MATERIAL PROVIDED Start Marker

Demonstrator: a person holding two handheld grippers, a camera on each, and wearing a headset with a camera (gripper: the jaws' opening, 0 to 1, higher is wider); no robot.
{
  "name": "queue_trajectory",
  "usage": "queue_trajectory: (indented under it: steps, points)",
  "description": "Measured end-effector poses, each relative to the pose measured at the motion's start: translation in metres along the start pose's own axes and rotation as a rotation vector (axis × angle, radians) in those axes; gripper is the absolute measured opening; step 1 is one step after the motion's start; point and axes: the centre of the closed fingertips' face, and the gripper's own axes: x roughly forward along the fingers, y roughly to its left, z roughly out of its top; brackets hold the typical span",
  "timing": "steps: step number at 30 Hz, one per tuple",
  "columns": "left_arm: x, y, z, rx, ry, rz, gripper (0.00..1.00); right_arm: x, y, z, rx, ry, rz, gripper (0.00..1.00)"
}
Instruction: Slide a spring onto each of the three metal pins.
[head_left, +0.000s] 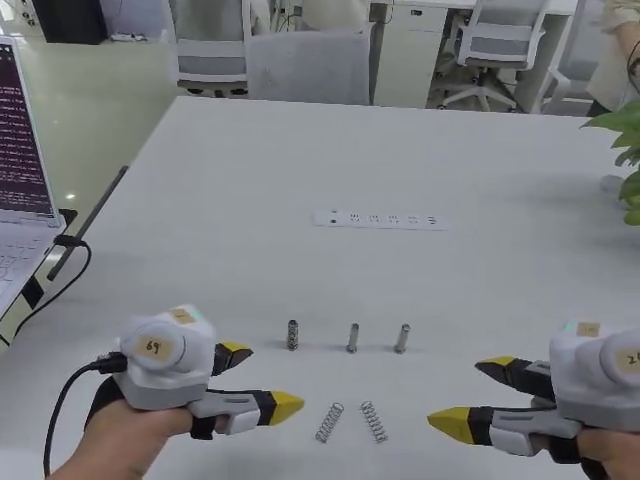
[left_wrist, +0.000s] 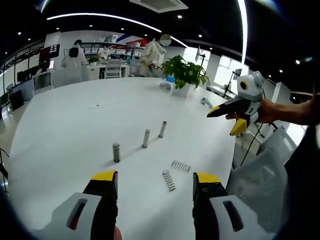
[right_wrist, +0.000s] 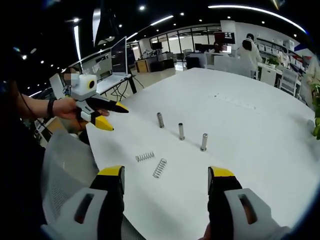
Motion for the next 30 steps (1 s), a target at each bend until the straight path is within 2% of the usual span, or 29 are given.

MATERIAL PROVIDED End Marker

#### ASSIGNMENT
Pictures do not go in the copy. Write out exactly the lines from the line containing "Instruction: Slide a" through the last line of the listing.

#### SOLUTION TO THIS TASK
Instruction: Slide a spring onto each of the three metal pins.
[head_left, +0.000s] 
[left_wrist, +0.000s] 
[right_wrist, +0.000s] 
Motion for the next 30 steps (1 s), a target at each bend until the straight path is within 2% of the usual span, or 29 are given.

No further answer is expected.